I guess this depends on the way things are defined. Some guys say that the space is $\mathbb{R}^3$ from the start, and for them points and vectors are the same. They sleep at night very peacefully I guess.

Then again, others appreciate a distinction between affine spaces and vector spaces. This distinction is there throughout school geometry. In this case, you'll probably have to randomly select an origin $O$ and instead of $X \cdot n$ write $(X-O) \cdot n$.
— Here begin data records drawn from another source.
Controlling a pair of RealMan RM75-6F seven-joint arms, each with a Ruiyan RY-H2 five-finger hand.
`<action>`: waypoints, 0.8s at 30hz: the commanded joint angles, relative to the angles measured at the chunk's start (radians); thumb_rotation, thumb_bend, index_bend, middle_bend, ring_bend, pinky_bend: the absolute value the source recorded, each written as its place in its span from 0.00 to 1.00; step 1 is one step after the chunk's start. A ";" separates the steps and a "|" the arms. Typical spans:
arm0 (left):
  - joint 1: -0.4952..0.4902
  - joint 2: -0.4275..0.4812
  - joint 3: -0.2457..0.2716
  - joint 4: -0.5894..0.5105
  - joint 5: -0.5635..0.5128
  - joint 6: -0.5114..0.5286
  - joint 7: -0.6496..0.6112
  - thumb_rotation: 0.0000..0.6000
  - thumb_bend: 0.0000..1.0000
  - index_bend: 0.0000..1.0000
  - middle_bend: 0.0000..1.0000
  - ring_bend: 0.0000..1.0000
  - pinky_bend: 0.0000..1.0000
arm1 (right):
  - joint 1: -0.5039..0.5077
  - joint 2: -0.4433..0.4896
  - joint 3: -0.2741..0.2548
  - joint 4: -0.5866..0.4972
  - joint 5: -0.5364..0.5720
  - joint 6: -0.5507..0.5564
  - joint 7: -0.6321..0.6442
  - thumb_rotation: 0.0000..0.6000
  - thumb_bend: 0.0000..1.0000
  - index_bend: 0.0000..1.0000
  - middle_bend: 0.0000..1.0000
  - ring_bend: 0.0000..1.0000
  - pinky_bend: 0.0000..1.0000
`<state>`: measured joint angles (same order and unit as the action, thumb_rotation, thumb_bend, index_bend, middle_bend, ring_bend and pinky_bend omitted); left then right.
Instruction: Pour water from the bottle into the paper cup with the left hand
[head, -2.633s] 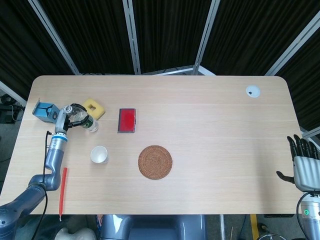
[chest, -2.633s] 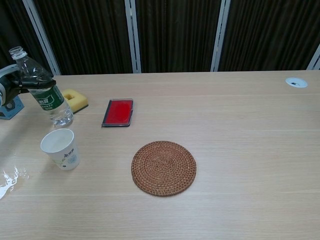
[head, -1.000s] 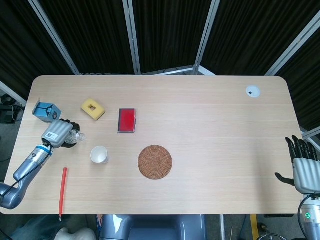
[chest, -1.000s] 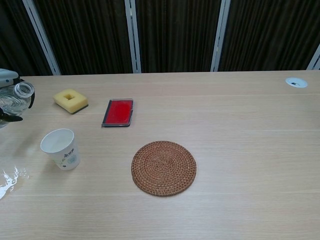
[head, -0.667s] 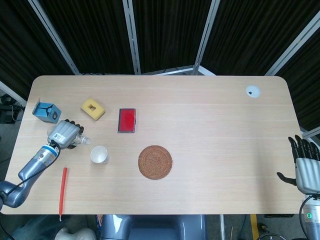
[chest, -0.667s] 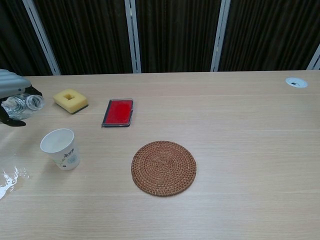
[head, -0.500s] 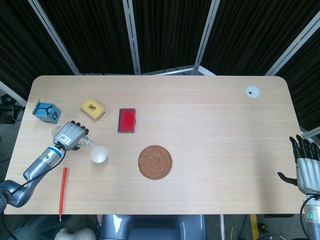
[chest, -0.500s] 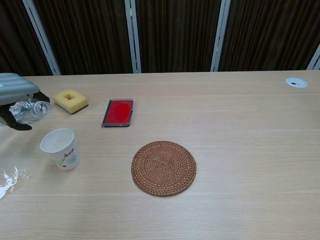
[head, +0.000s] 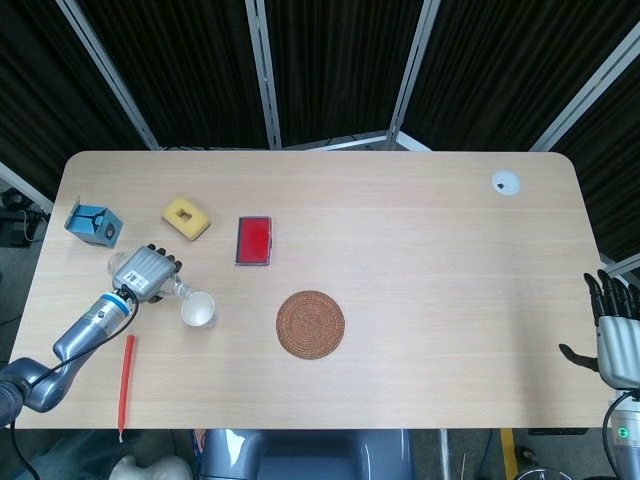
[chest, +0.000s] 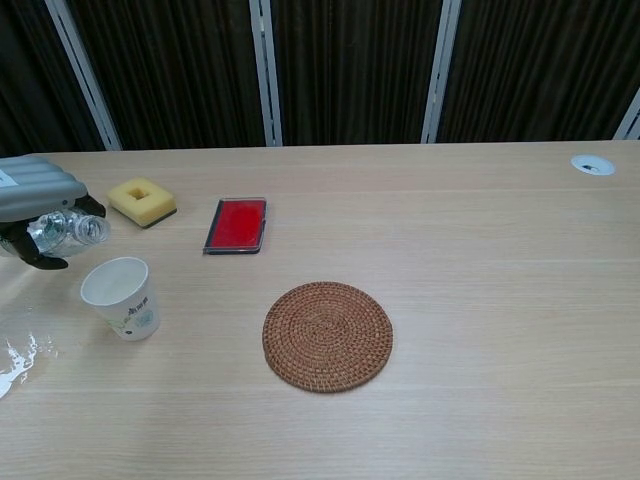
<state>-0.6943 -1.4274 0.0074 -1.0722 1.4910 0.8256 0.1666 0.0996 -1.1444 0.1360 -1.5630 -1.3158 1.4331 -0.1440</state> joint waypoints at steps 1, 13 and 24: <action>-0.005 0.001 0.006 0.009 0.006 -0.001 0.014 1.00 0.77 0.70 0.55 0.39 0.43 | 0.000 0.000 0.001 -0.002 0.001 0.001 -0.001 1.00 0.00 0.00 0.00 0.00 0.00; -0.017 0.010 0.021 0.009 0.019 0.001 0.087 1.00 0.77 0.70 0.55 0.39 0.43 | -0.003 0.003 0.005 -0.005 0.001 0.009 -0.004 1.00 0.00 0.00 0.00 0.00 0.00; -0.018 0.004 0.022 0.009 0.010 0.007 0.163 1.00 0.77 0.70 0.55 0.39 0.43 | -0.003 0.002 0.006 -0.005 0.003 0.008 -0.007 1.00 0.00 0.00 0.00 0.00 0.00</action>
<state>-0.7128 -1.4215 0.0295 -1.0625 1.5042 0.8312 0.3240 0.0971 -1.1426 0.1417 -1.5679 -1.3129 1.4415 -0.1514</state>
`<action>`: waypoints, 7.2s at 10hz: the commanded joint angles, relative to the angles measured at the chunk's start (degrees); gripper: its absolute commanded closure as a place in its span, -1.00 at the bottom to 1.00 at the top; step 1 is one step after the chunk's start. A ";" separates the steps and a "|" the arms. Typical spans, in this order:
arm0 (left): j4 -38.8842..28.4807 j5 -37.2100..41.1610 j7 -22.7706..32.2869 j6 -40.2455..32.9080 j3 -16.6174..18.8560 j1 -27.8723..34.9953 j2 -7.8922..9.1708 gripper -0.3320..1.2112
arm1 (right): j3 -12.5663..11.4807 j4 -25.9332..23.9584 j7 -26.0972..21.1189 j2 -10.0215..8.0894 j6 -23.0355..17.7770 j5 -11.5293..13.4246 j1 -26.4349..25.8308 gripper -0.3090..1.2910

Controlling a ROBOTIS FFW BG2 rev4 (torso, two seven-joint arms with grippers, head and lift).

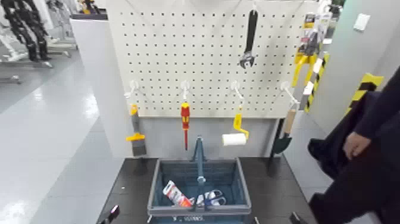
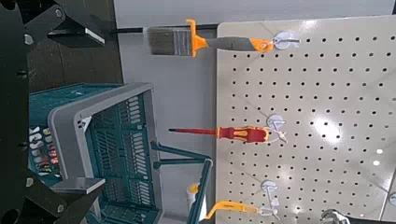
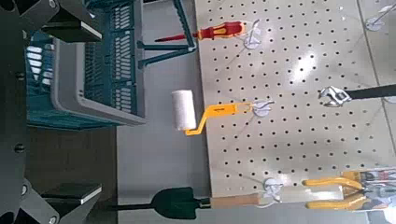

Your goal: Put the black wrench into the crate.

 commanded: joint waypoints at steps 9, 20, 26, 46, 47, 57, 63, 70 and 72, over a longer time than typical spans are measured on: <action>0.53 0.14 -0.47 0.18 -0.81 -1.00 0.31 -0.26 | -7.47 -0.50 10.50 -0.59 14.76 -3.53 -17.44 -0.42; 1.14 0.66 -1.17 0.79 -1.77 -2.50 0.66 -0.26 | -6.07 13.48 18.24 -2.43 16.08 -8.11 -40.56 -0.40; 1.58 1.63 -1.52 1.32 -2.74 -3.73 1.28 -0.26 | -3.60 20.33 20.88 -3.75 14.76 -10.74 -52.78 -0.40; 2.02 1.90 -2.23 2.20 -4.50 -5.66 2.16 -0.26 | 1.67 32.38 29.40 -5.60 14.94 -15.66 -68.60 0.74; 2.02 1.90 -2.23 2.20 -4.41 -5.75 2.16 -0.26 | 1.67 32.46 29.40 -5.60 14.94 -15.49 -68.60 0.74; 2.20 2.16 -2.40 2.20 -4.41 -5.66 2.42 -0.26 | -0.09 16.38 28.79 -5.24 18.98 -14.35 -63.41 0.75; 2.11 2.16 -2.40 2.28 -4.59 -5.57 2.51 -0.26 | -1.41 5.39 25.01 -2.87 25.31 -16.37 -49.17 0.77; 2.11 2.42 -2.40 2.37 -4.59 -5.57 2.77 -0.26 | -2.11 12.07 25.80 -2.87 31.55 -17.25 -39.86 0.77; 2.11 2.51 -2.40 2.46 -4.50 -5.57 2.68 -0.26 | -1.14 15.24 26.06 -2.87 32.69 -17.16 -39.07 0.77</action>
But, there's a third option! You can sort of make sense of the notation $X \cdot n$ and still respect the fact that affine spaces don't have a starting point. Problem is, you probably shouldn't show this to children, otherwise they might become the ones losing their sleep. Also, you won't be able to compare values $X_1 \cdot n_1$ and $X_2 \cdot n_2$ if $n_1 \neq n_2$.

You have probably already guessed where I'm driving at. Suppose $n$ is a vector. Define an equivalence relation $\sim_n$ like this: $X \sim_n Y$ iff $(Y-X)\cdot n = 0$. Then, if $A$ is the whole affine space and $V$ is the set of its vectors, then $\sim_n$ is an equivalence relation on $A$ and $A/\sim_n$ has a natural structure of an affine space (whose space of vectors is $\langle n \rangle$). Then you can simply denote by $X \cdot n$ the class of $X$ with respect to equivalence $\sim_n$.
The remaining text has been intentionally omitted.